Privacy’s Blueprint: The Battle to Control the Design of New Technologies

September 19, 2017 7:00 pm

The Tech/Law Colloquium speaker for September 19, 2017 will be Woodrow Hartzog, a professor of law and computer science at Northeastern University, where he teaches privacy and data protection law, policy, and ethics. His recent work focuses on the complex problems that arise when personal information is collected by powerful new technologies, stored, and disclosed online.

Talk: Privacy’s Blueprint: The Battle to Control the Design of New Technologies

Abstract: Every day, Internet users interact with technologies designed to undermine their privacy. Social media apps, surveillance technologies, and the Internet of things are all built in ways that make it hard to guard personal information. And the law says this is okay because it is mainly up to users to protect themselves—even when the odds are deliberately stacked against them.

We should resist this state of affairs. Instead, the law should require software and hardware makers to respect privacy in the design of their products. Current legal doctrine treats technology as though it is value-neutral: only the user decides whether it functions for good or ill. But this is not so. Popular digital tools are designed to expose people and manipulate users into disclosing personal information.

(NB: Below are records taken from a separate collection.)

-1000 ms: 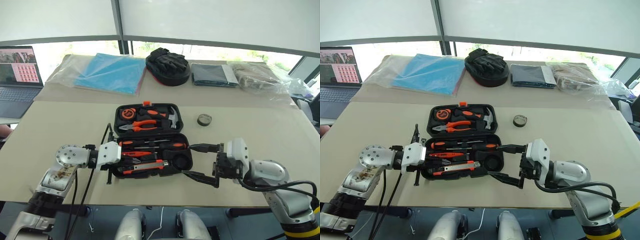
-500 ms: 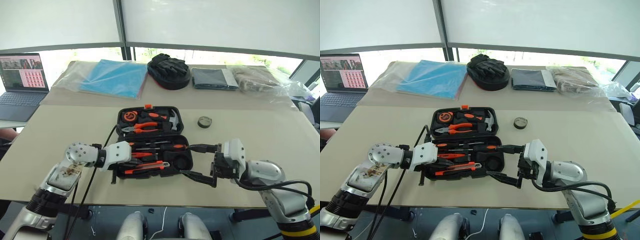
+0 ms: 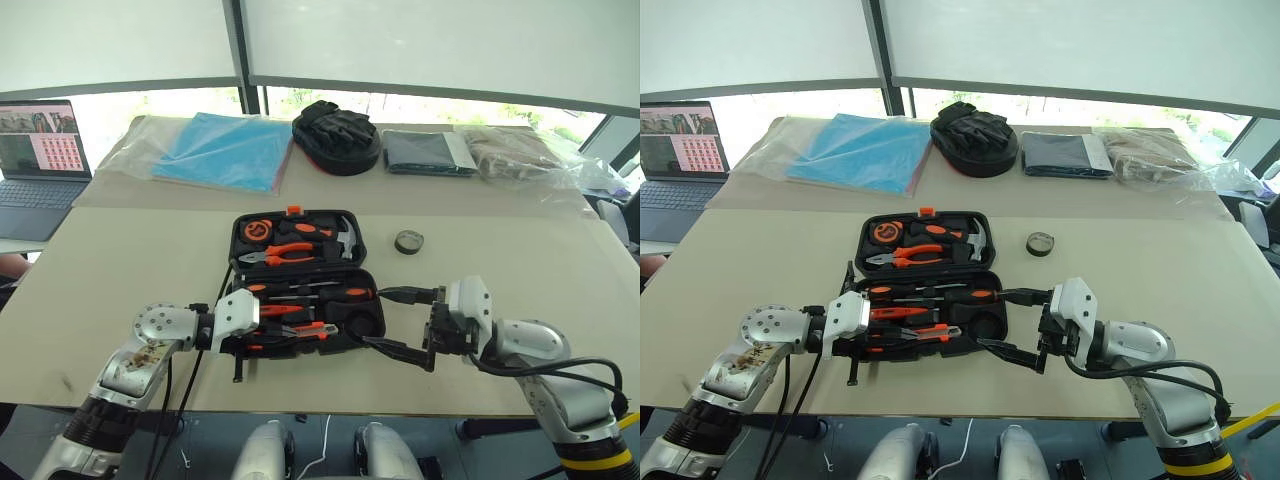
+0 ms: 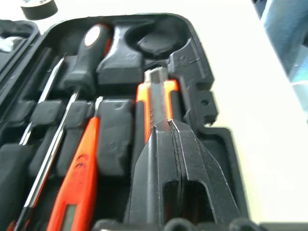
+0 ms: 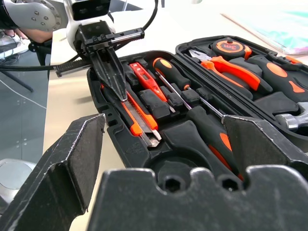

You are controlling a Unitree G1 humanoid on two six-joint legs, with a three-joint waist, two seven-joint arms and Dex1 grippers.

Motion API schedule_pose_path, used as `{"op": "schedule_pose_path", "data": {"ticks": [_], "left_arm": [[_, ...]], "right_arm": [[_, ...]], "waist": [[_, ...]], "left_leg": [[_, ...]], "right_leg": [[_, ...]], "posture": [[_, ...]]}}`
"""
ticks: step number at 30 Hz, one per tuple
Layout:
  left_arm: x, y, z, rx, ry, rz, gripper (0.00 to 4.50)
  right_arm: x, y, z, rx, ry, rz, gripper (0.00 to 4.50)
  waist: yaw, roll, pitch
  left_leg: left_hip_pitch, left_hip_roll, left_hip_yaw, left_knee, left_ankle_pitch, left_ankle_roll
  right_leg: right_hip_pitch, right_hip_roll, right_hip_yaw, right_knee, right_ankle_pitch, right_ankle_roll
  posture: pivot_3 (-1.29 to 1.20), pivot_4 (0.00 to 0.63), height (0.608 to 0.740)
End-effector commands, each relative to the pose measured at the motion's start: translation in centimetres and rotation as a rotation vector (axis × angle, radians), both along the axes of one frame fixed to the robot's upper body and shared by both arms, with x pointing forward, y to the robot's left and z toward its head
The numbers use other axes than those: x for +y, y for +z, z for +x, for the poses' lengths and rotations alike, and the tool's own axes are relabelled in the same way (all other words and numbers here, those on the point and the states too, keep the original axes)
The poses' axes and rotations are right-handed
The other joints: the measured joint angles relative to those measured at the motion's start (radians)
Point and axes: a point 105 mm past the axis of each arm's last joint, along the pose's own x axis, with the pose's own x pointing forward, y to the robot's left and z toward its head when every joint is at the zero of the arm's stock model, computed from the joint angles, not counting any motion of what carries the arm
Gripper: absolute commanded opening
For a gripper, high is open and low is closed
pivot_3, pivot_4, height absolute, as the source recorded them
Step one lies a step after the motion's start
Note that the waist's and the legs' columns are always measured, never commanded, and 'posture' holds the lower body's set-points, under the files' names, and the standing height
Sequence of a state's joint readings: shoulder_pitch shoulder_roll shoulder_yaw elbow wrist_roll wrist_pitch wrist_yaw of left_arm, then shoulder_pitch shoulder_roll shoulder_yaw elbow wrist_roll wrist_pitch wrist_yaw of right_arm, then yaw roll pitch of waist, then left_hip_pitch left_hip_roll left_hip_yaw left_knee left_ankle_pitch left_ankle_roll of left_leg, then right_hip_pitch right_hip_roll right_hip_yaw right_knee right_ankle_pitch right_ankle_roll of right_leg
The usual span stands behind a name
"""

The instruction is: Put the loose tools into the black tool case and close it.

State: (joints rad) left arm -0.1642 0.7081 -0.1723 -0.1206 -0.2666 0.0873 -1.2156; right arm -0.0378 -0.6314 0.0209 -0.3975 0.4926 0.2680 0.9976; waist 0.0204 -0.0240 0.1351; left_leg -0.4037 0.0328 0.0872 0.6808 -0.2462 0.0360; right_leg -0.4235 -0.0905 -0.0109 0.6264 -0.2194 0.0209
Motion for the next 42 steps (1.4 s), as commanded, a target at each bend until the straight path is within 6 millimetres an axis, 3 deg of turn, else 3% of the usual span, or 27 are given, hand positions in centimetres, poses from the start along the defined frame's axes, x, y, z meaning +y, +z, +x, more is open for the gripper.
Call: {"op": "schedule_pose_path", "data": {"ticks": [1, 4, 7, 11, 14, 17, 21, 23, 29, 31, 34, 37, 42], "left_arm": [[0.8, -2.1, -0.2, 0.041, 0.035, 0.094, 0.02], [0.8, -2.4, -0.4, 0.080, 0.043, 0.094, 0.02], [0.4, -0.6, 0.0, 0.035, 0.056, -0.008, 0.70], [2.1, 3.9, 2.4, -0.087, 0.207, -0.169, 2.13], [4.0, 6.9, 1.8, -0.114, 0.222, -0.302, 3.28], [7.8, 7.5, 0.7, -0.073, 0.280, -0.296, 4.38], [10.1, 7.9, 0.7, -0.098, 0.356, -0.310, 4.49], [11.0, 8.9, 1.2, -0.138, 0.412, -0.396, 4.49], [10.0, 8.9, 1.1, -0.105, 0.421, -0.497, 4.49], [9.5, 8.9, 1.1, -0.084, 0.413, -0.518, 4.49], [8.8, 8.7, 1.1, -0.064, 0.386, -0.512, 4.49], [7.3, 9.1, 1.5, -0.075, 0.319, -0.511, 4.49], [5.2, 9.4, 1.8, -0.099, 0.236, -0.497, 4.49]], "right_arm": [[-0.2, 1.0, 0.0, -0.051, 0.000, 0.010, 4.50], [-0.3, 1.1, 0.0, -0.047, -0.003, 0.006, 4.50], [-1.2, 1.3, 0.0, -0.049, -0.033, 0.004, 4.50], [-2.9, 1.8, -0.1, -0.049, -0.096, 0.013, 4.50], [-5.6, 1.5, -0.1, -0.048, -0.212, 0.000, 4.50], [-9.9, 0.9, 0.2, -0.073, -0.436, 0.008, 4.50], [-12.2, -0.4, 0.5, -0.106, -0.561, 0.004, 4.50], [-12.4, 0.3, 1.4, -0.139, -0.608, 0.020, 4.50], [-9.0, 4.2, 6.6, -0.127, -0.549, -0.031, 4.50], [-6.8, 5.3, 8.6, -0.064, -0.471, -0.141, 4.50], [-5.8, 6.0, 11.1, 0.000, -0.458, -0.259, 4.50], [-5.1, 4.3, 14.1, 0.093, -0.427, -0.471, 4.50], [-5.1, 1.8, 16.5, 0.143, -0.387, -0.670, 4.50]], "waist": [[-0.005, 0.000, 0.000], [-0.008, 0.000, 0.000], [-0.008, 0.000, 0.000], [-0.008, -0.002, 0.002], [-0.008, -0.004, 0.002], [-0.011, -0.004, 0.003], [-0.010, -0.003, 0.003], [-0.009, -0.003, 0.003], [-0.024, -0.003, 0.004], [-0.032, -0.003, 0.006], [-0.033, -0.004, 0.007], [-0.028, -0.004, 0.007], [-0.024, -0.004, 0.007]], "left_leg": [[0.000, 0.000, 0.000, 0.000, 0.000, 0.000], [0.002, 0.000, 0.000, 0.000, 0.000, 0.000], [0.003, 0.000, 0.001, 0.000, 0.000, 0.000], [0.001, 0.001, 0.000, 0.000, 0.000, 0.000], [0.000, 0.001, 0.000, 0.000, 0.000, 0.000], [0.000, 0.001, 0.000, -0.001, -0.001, 0.000], [0.001, 0.001, 0.001, -0.001, -0.001, 0.000], [0.001, 0.001, 0.001, -0.001, -0.001, -0.001], [0.003, 0.001, 0.004, 0.000, 0.001, -0.002], [0.003, 0.002, 0.004, 0.000, 0.001, -0.002], [0.002, 0.002, 0.003, -0.001, 0.001, -0.002], [0.001, 0.001, 0.001, -0.003, 0.001, -0.002], [-0.005, -0.001, 0.001, -0.003, -0.001, 0.000]], "right_leg": [[0.000, 0.000, 0.000, 0.000, 0.000, 0.000], [0.002, 0.000, 0.000, 0.000, -0.001, -0.001], [0.002, 0.000, 0.000, 0.000, -0.003, -0.001], [0.000, 0.000, 0.000, 0.000, 0.000, 0.000], [0.000, 0.000, -0.001, 0.000, 0.000, 0.000], [-0.001, 0.000, 0.000, -0.001, -0.001, 0.000], [0.000, -0.001, 0.000, -0.001, -0.001, 0.000], [0.000, -0.001, 0.000, -0.001, -0.005, 0.000], [0.000, -0.001, 0.002, 0.000, -0.003, -0.003], [0.000, -0.001, 0.003, 0.001, 0.000, -0.007], [-0.002, 0.000, 0.002, 0.001, 0.000, -0.008], [-0.003, 0.000, -0.001, 0.001, 0.001, -0.006], [-0.005, -0.001, -0.002, -0.002, 0.003, -0.002]], "posture": [[0.00, 0.150, 0.740], [0.00, 0.150, 0.740], [0.00, 0.150, 0.740], [0.00, 0.150, 0.740], [0.00, 0.150, 0.740], [0.00, 0.150, 0.740], [0.00, 0.150, 0.740], [0.00, 0.150, 0.740], [0.00, 0.150, 0.740], [0.00, 0.150, 0.740], [0.00, 0.150, 0.740], [0.00, 0.150, 0.740], [0.00, 0.150, 0.740]]}}
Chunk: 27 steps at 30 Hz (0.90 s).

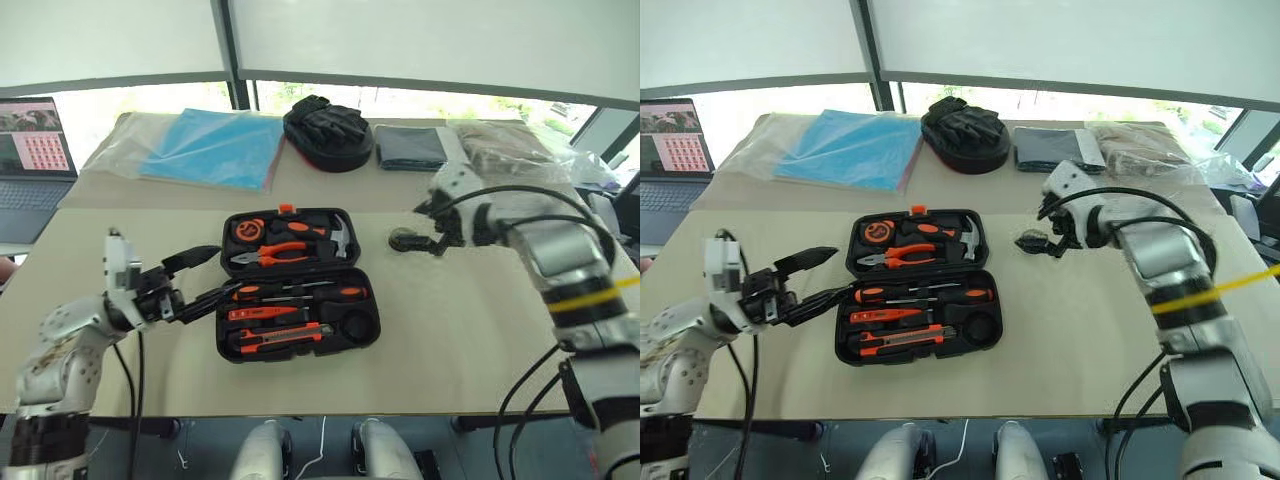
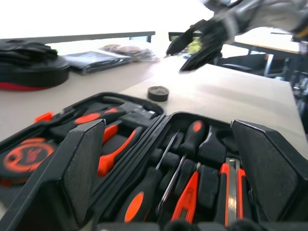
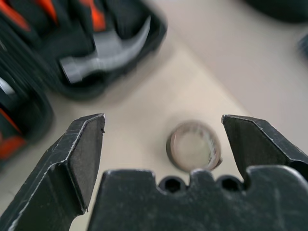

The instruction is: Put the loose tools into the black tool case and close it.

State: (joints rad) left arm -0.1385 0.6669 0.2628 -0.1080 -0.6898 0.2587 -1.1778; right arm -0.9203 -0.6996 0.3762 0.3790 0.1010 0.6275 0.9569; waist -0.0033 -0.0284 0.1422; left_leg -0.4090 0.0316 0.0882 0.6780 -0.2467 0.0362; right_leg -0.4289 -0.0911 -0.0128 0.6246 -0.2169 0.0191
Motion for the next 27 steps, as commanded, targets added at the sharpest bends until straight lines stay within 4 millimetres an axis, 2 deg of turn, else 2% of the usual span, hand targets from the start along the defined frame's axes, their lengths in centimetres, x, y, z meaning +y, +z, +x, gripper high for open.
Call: {"op": "schedule_pose_path", "data": {"ticks": [1, 4, 7, 11, 14, 18, 20, 22, 24, 27], "left_arm": [[-1.6, 0.9, -0.1, -0.074, -0.057, 0.029, 4.49], [-2.2, 0.7, -0.2, -0.082, -0.069, 0.033, 4.49], [-2.5, 0.3, -0.4, -0.078, -0.074, 0.028, 4.50], [-2.4, -0.7, -0.8, -0.057, -0.085, 0.039, 4.50], [-2.3, -1.1, -1.0, -0.051, -0.094, 0.063, 4.50], [-2.0, -1.3, -1.3, -0.056, -0.101, 0.085, 4.50], [-1.8, -1.6, -1.9, -0.045, -0.116, 0.103, 4.50], [-1.6, -2.2, -2.9, -0.036, -0.154, 0.155, 4.50], [-1.3, -3.0, -3.7, -0.026, -0.192, 0.214, 4.50], [-0.4, -4.3, -4.7, -0.009, -0.220, 0.312, 4.50]], "right_arm": [[-0.8, -0.9, 1.3, 0.027, 0.016, -0.110, 4.50], [-0.4, -1.2, 2.1, 0.033, 0.041, -0.125, 4.50], [-0.2, -1.9, 2.2, 0.067, 0.063, -0.129, 3.80], [-0.4, -2.3, 2.7, 0.054, 0.068, -0.155, 2.34], [-0.5, -2.3, 3.0, 0.036, 0.073, -0.154, 1.41], [0.2, -1.3, 3.3, -0.028, 0.121, -0.112, 0.05], [0.7, 0.0, 2.9, -0.070, 0.203, -0.089, 0.05], [2.5, 2.1, 0.8, -0.053, 0.396, -0.008, 0.05], [4.2, 3.5, -2.0, -0.002, 0.551, 0.055, 0.05], [6.2, 4.3, -5.8, 0.075, 0.644, 0.120, 0.05]], "waist": [[0.000, 0.000, 0.000], [-0.009, 0.000, 0.000], [-0.013, 0.000, 0.000], [-0.015, 0.000, 0.000], [-0.015, 0.000, 0.000], [-0.012, 0.000, 0.000], [-0.014, 0.001, 0.000], [-0.016, 0.002, 0.001], [-0.017, 0.003, 0.002], [-0.015, 0.003, 0.002]], "left_leg": [[-0.001, 0.000, 0.000, 0.000, 0.000, 0.000], [-0.009, -0.002, 0.001, 0.001, 0.000, 0.001], [-0.011, -0.001, 0.001, 0.002, 0.000, 0.001], [-0.011, 0.000, 0.001, 0.002, 0.000, 0.000], [-0.010, 0.000, 0.002, 0.002, 0.000, 0.000], [-0.008, 0.000, 0.002, 0.002, 0.002, -0.002], [-0.008, 0.000, 0.002, 0.002, 0.002, -0.002], [-0.007, 0.000, 0.002, 0.002, 0.002, -0.002], [-0.007, 0.001, 0.002, 0.001, 0.002, -0.002], [-0.007, 0.002, 0.002, 0.001, 0.001, -0.001]], "right_leg": [[-0.001, 0.000, 0.000, -0.001, 0.000, 0.001], [-0.008, -0.001, 0.002, 0.000, 0.002, 0.004], [-0.009, -0.001, 0.001, 0.001, 0.003, 0.005], [-0.009, 0.000, 0.001, 0.001, 0.003, 0.005], [-0.009, 0.000, 0.002, 0.000, 0.003, 0.004], [-0.008, 0.000, 0.002, 0.002, 0.004, 0.003], [-0.008, 0.000, 0.002, 0.003, 0.004, 0.003], [-0.009, 0.000, 0.002, 0.003, 0.004, 0.003], [-0.009, 0.001, 0.003, 0.003, 0.004, 0.003], [-0.009, 0.001, 0.002, 0.003, 0.003, 0.002]], "posture": [[0.00, 0.150, 0.740], [0.00, 0.150, 0.740], [0.00, 0.150, 0.740], [0.00, 0.150, 0.740], [0.00, 0.150, 0.740], [0.00, 0.150, 0.740], [0.00, 0.150, 0.740], [0.00, 0.150, 0.740], [0.00, 0.150, 0.740], [0.00, 0.150, 0.740]]}}
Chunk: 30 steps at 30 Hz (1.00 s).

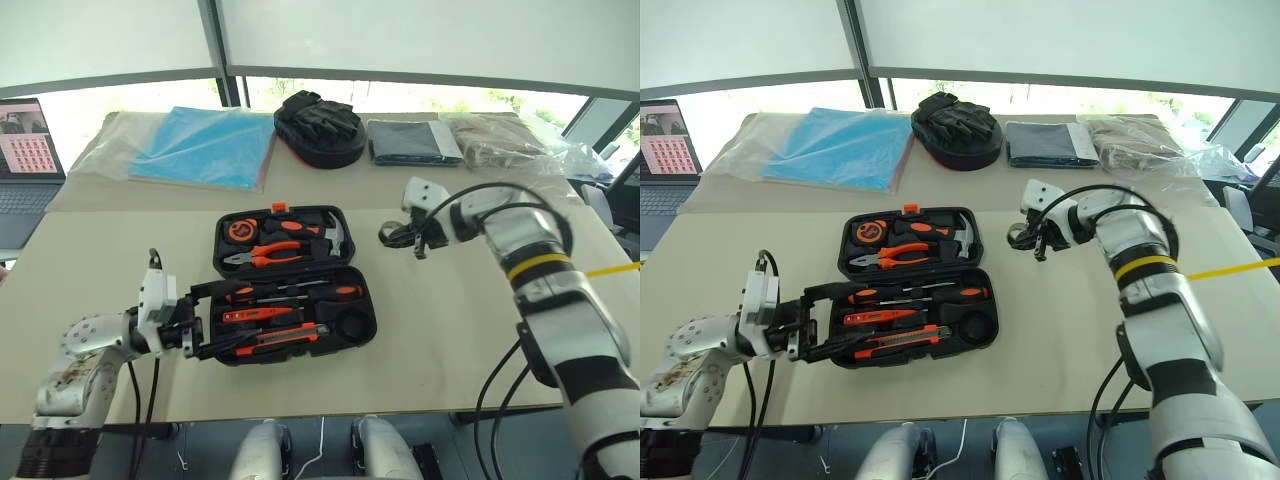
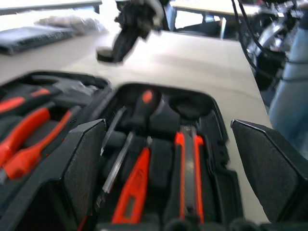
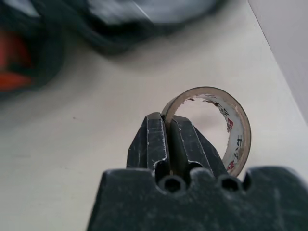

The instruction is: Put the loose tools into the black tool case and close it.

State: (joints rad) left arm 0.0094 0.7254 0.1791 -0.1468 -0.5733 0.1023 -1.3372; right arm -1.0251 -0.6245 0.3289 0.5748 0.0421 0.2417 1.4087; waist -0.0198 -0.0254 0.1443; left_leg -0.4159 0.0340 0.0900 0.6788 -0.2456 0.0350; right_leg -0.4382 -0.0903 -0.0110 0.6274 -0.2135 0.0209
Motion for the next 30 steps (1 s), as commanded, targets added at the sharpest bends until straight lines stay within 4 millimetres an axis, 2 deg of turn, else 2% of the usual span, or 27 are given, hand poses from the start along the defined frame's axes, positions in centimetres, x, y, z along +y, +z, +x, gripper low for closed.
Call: {"op": "schedule_pose_path", "data": {"ticks": [1, 3, 4, 7, 12, 23, 25, 27, 30], "left_arm": [[1.0, -0.6, -1.0, -0.042, -0.037, 0.120, 4.50], [2.3, -1.3, -1.2, -0.044, -0.016, 0.183, 4.50], [2.7, -1.2, -1.2, -0.048, -0.001, 0.186, 4.50], [2.8, -1.0, -1.6, -0.059, 0.009, 0.176, 4.50], [2.7, -1.1, -2.2, -0.055, -0.004, 0.179, 4.50], [2.3, -0.6, -1.9, -0.061, -0.007, 0.174, 4.50], [2.3, -0.4, -1.7, -0.060, 0.009, 0.162, 4.50], [2.4, -0.2, -1.7, -0.047, 0.024, 0.150, 4.50], [2.8, 0.0, -1.7, -0.020, 0.059, 0.134, 4.50]], "right_arm": [[3.4, 2.0, -5.4, 0.091, 0.174, 0.086, 0.05], [4.7, 1.2, -8.2, 0.142, 0.205, 0.096, 0.05], [5.1, 0.1, -9.2, 0.157, 0.209, 0.076, 0.05], [5.3, -2.5, -10.7, 0.182, 0.186, 0.022, 0.05], [4.9, -5.5, -11.2, 0.186, 0.131, -0.084, 0.05], [3.7, -7.3, -10.4, 0.162, 0.080, -0.203, 0.05], [3.8, -7.0, -10.8, 0.185, 0.101, -0.201, 0.78], [4.0, -6.4, -11.2, 0.200, 0.128, -0.174, 1.27], [4.6, -4.4, -12.4, 0.237, 0.221, -0.079, 2.36]], "waist": [[0.003, 0.000, 0.000], [0.006, 0.000, 0.000], [0.008, 0.000, 0.000], [0.015, 0.000, 0.000], [0.012, 0.000, 0.000], [0.015, -0.001, 0.000], [0.016, -0.001, 0.000], [0.018, -0.001, 0.000], [0.020, -0.001, 0.000]], "left_leg": [[0.000, 0.000, 0.000, 0.000, 0.000, 0.000], [0.000, 0.000, -0.001, 0.000, 0.000, 0.000], [0.000, 0.000, 0.000, 0.000, 0.000, 0.000], [0.000, 0.000, 0.000, 0.001, 0.000, 0.000], [0.000, -0.001, 0.002, 0.003, 0.000, 0.000], [0.001, 0.000, 0.001, 0.004, 0.001, -0.001], [0.001, 0.000, 0.001, 0.004, 0.001, -0.001], [0.001, 0.000, 0.001, 0.004, 0.001, -0.001], [0.001, 0.000, 0.000, 0.004, 0.000, 0.000]], "right_leg": [[0.000, 0.000, 0.000, 0.000, 0.000, 0.000], [0.000, -0.001, -0.001, 0.000, 0.000, -0.001], [0.000, -0.002, -0.001, 0.001, 0.000, -0.001], [0.000, -0.004, -0.003, 0.001, -0.001, -0.001], [0.000, -0.005, -0.002, 0.000, 0.000, -0.001], [0.001, -0.003, -0.002, 0.000, -0.001, -0.001], [0.001, -0.003, -0.002, 0.000, -0.001, -0.001], [0.001, -0.003, -0.002, 0.000, -0.001, -0.001], [0.001, -0.002, -0.003, 0.000, -0.001, -0.001]], "posture": [[0.00, 0.150, 0.740], [0.00, 0.150, 0.740], [0.00, 0.150, 0.740], [0.00, 0.150, 0.740], [0.00, 0.150, 0.740], [0.00, 0.150, 0.740], [0.00, 0.150, 0.740], [0.00, 0.150, 0.740], [0.00, 0.150, 0.740]]}}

Against the often self-serving optimism of Silicon Valley and the inertia of tech evangelism, privacy gains will come from better rules for products, not users. The current model of regulating use fosters exploitation. We must develop the theoretical underpinnings of a new kind of privacy law responsive to the way people actually perceive and use digital technologies. The law can demand encryption. It can prohibit malicious interfaces that deceive users and leave them vulnerable. It can require safeguards against abuses of biometric surveillance. It can, in short, make the technology itself worthy of our trust.